The Slow Food movement is alive and tasty

Loren and Patty Imes raise pigs for chemical-free pork at their farm on French Road in Clinton. - Photo courtesy of Barbara Graham
Loren and Patty Imes raise pigs for chemical-free pork at their farm on French Road in Clinton.
— image credit: Photo courtesy of Barbara Graham

Slow food is the opposite of fast food.

It’s good for you, it doesn’t kill the planet on its way to production and it tastes delicious.

The Slow Food movement brings to mind the famous morality tale in which the slow and steady tortoise ultimately beats the speedy and somewhat villainous hare to the finish. Slow Food advocates, like the well-meaning tortoise, are ever-so-slowly convincing their friends, neighbors and legislators that good, clean and fair-market food is worth fighting for in a world dominated by cheap, unhealthy and somewhat mysterious fast food. Ultimately, slow and clean beats fast and dirty.

The Greenbank Farm will sponsor the first-ever Slow Food Whidbey Island event from 2 p.m. to 4 p.m. Sunday, June 27 at the farm.

The Slow Food movement is not just about eating local in-season organic food. It’s also about providing healthier food in schools, helping the poor to be able to buy food that is both affordable and nutritious and giving tax breaks to small family farmers who raise food without polluting their communities in the process.

The Slow Food movement began in Italy in the late 1980s in order to provide an alternative to the encroachment of the fast-food market in Europe.

Its mission is to show people that modern, pre-industrial-style food production methods and manufacture are viable, healthful, preferable alternatives to current food manufacturing and agribusiness practices.

The top item on the current agenda of Slow Food USA is nutritious food in school cafeterias across the country. Slow Food USA seeks to create dramatic and lasting change in the food system. It strives to reconnect Americans with the people, traditions, plants, animals, fertile soils and waters that produce a healthy national diet.

The concept for the Whidbey Island event is to teach what Slow Food means by way of tasting, smelling and seeing locally grown products cooked by island chefs.

“We’d like people to learn to appreciate real food which has been handled more by hands than machines,” said Barbara Graham, Slow Food Whidbey Island chapter chairwoman.

“The message is to show why these Whidbey growers give their crops and animals such care, time and energy to produce high-quality, nutritious products, and why these Whidbey chefs bother to buy a local product from them, instead of cheaper sources trucked in from far and wide,” she added.

The proof is in the pudding, as they say, and a gaggle of Whidbey chefs and growers will be on hand at the event to talk about slow food while everybody eats.

Tables of prepared locally grown foods will be available for guests to eat, while raw products of farmers will also be on display. Chefs and growers will talk to participants about the food and their methods for cooking and growing.

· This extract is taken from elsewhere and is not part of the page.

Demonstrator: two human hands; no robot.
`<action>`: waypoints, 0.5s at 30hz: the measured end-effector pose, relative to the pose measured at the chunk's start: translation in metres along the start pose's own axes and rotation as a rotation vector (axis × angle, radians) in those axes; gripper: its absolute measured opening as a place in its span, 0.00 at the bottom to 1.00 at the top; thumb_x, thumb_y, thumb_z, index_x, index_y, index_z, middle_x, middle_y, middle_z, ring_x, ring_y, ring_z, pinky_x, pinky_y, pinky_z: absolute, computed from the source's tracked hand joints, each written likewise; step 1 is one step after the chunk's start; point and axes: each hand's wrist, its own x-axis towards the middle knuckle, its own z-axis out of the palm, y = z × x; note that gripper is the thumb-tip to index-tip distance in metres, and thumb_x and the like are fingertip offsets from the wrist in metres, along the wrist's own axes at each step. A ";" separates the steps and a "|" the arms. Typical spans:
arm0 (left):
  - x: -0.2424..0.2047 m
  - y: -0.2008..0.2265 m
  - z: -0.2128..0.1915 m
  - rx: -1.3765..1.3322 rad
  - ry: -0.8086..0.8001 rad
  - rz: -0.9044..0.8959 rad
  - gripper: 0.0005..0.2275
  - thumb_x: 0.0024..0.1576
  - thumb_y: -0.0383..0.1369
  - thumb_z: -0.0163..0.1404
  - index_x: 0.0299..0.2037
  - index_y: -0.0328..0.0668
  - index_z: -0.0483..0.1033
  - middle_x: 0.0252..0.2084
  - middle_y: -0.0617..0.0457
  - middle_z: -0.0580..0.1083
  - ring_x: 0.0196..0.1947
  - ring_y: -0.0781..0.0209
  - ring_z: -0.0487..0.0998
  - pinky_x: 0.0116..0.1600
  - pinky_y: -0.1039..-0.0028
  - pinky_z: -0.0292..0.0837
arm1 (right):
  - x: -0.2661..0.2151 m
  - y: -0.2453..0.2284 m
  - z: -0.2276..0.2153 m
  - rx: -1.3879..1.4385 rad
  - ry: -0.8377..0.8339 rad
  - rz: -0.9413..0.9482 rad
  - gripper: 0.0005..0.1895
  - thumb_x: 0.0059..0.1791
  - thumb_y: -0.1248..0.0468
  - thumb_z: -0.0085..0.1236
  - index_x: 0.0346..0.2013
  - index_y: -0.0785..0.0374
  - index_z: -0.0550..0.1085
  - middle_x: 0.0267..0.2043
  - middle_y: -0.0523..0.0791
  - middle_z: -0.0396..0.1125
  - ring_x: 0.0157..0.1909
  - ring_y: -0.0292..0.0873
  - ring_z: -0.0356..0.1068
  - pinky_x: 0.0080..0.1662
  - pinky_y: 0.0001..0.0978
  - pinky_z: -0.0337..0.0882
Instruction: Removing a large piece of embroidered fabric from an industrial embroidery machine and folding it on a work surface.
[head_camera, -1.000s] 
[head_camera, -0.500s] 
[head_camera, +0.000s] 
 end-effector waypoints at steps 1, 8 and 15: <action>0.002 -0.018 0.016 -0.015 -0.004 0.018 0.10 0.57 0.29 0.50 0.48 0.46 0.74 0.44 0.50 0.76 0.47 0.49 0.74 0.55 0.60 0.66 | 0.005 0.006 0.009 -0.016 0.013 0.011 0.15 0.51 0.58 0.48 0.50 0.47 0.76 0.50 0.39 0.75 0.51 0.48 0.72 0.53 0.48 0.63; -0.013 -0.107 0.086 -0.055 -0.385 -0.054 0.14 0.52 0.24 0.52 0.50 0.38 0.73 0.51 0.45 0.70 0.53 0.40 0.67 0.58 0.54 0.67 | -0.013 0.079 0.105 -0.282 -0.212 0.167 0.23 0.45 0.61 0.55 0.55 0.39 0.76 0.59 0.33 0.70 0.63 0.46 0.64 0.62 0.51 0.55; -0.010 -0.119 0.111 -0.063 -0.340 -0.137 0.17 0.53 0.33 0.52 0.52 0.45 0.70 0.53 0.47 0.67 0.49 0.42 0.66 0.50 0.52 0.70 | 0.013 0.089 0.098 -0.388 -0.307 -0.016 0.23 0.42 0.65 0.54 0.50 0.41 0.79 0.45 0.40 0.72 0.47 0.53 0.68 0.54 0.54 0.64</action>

“It’s a rare opportunity to catch these chefs out of their kitchens for a chat,” Graham said.

Chefs at the event will include Scott Fraser of Fraser’s, Joe Scott of the Oystercatcher, Andreas Wurzrainer of Christopher’s, Sieb Jurriaans of Prima Bistro, Kathy Longstreet of Deception Pass Café & Grill and Jan Gunn of Whidbey Pies Café.

The growers involved are Rosehip Farm, Penn Cove Shellfish, 3 Sisters Cattle Company, Willowood Farm and Bell’s Farm.

Vintner Greg Osenbach of Langley’s Whidbey Island Winery will pour the wine and tell his story about growing grapes and making wine on Whidbey for the past 25 years. His wines and other locally-made wines may be purchased by the bottle in the Greenbank Farm Wine Shop, which will provide wine glasses for guests at the event.

The local movement began as a grassroots push to open people’s eyes to the island’s bounty.

Last August, Coupeville Mayor Nancy Conard hosted an informational potluck and meeting for Whidbey residents interested in starting a local Slow Food chapter. A small group of mostly growers, chefs and friends met for several months to discuss a vision for Slow Food on Whidbey. The group became the steering committee which fulfilled Slow Food USA requirements to become a bona-fide chapter.

The event at the Greenbank Farm will be the group’s first event for the new Slow Food Whidbey Island chapter, which seeks new members.

Tickets are $25 per person and include food and wine; adults only, please. Get tickets at the door or at Whidbey Pies Café and Greenbank Farm Wine Shop in Greenbank; the Oystercatcher, Christopher’s or Bayleaf in Coupeville; Solutions Salon in Freeland; or Prima Bistro and Whidbey Island Winery in Langley; or Deception Pass Café & Grill, Fraser’s or Bayleaf in Oak Harbor.

The event will take place in the main barn adjacent to the wine shop during the Sunday farmers market.